Segment Open
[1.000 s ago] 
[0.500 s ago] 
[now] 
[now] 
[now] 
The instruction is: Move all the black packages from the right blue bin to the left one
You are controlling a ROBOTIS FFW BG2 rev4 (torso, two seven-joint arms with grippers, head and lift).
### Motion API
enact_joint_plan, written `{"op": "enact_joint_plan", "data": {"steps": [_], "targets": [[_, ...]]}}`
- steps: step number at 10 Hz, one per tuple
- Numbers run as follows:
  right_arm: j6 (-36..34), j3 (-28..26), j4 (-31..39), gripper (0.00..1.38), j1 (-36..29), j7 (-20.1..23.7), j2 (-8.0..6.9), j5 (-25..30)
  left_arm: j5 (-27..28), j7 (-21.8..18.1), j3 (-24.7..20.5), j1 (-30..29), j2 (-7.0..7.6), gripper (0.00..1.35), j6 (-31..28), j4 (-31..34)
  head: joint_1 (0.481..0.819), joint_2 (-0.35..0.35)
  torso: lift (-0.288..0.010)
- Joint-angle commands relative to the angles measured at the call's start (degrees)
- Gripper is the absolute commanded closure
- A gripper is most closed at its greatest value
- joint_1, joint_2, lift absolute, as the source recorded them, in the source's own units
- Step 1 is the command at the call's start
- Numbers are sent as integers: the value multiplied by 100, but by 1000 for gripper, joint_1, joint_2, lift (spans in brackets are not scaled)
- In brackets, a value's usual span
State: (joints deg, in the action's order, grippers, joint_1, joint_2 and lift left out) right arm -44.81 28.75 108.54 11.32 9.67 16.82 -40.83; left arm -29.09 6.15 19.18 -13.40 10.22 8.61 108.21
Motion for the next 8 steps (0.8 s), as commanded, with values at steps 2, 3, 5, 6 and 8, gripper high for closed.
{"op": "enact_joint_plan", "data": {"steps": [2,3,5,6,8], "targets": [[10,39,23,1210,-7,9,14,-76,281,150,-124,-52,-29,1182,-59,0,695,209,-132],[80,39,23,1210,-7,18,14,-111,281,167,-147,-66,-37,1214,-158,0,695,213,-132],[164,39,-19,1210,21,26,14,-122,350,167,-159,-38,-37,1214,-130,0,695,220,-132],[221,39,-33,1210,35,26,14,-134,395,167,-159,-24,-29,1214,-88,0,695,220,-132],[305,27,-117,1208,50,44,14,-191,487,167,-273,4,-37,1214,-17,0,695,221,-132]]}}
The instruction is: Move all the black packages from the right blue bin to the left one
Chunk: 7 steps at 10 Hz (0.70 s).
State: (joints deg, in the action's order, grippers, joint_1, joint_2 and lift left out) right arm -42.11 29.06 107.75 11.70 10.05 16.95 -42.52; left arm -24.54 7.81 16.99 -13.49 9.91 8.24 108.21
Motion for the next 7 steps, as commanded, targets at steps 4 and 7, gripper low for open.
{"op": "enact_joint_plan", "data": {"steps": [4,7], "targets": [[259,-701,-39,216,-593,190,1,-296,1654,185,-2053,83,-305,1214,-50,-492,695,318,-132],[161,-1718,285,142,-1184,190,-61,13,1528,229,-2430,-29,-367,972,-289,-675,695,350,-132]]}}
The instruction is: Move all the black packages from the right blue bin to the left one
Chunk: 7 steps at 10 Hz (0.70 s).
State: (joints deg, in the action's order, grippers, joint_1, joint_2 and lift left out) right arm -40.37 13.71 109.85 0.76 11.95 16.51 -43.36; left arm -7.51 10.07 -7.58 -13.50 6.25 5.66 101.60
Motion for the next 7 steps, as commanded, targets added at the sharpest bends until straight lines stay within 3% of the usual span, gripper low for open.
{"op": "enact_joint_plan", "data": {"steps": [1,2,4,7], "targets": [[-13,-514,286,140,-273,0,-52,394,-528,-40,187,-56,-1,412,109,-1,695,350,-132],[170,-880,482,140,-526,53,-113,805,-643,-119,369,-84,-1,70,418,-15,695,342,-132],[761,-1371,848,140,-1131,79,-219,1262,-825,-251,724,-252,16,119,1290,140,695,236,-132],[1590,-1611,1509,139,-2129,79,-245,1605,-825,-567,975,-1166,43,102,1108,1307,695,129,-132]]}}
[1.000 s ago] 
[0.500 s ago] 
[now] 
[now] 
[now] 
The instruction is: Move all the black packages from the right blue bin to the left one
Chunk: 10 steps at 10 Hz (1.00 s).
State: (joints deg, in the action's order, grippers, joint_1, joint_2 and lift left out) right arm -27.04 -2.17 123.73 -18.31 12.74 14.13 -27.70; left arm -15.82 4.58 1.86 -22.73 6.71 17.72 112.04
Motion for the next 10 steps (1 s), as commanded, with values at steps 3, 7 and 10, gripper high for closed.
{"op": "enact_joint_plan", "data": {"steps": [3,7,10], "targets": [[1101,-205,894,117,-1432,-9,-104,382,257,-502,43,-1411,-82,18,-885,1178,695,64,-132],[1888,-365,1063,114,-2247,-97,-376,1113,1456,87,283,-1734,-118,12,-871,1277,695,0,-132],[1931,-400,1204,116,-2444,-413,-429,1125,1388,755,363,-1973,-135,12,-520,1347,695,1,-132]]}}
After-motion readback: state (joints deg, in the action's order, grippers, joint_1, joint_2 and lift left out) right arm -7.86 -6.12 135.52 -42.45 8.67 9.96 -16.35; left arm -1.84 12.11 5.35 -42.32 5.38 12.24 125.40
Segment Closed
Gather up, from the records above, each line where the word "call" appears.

■ Reply:
- Joint-angle commands relative to the angles measured at the call's start (degrees)
- Step 1 is the command at the call's start

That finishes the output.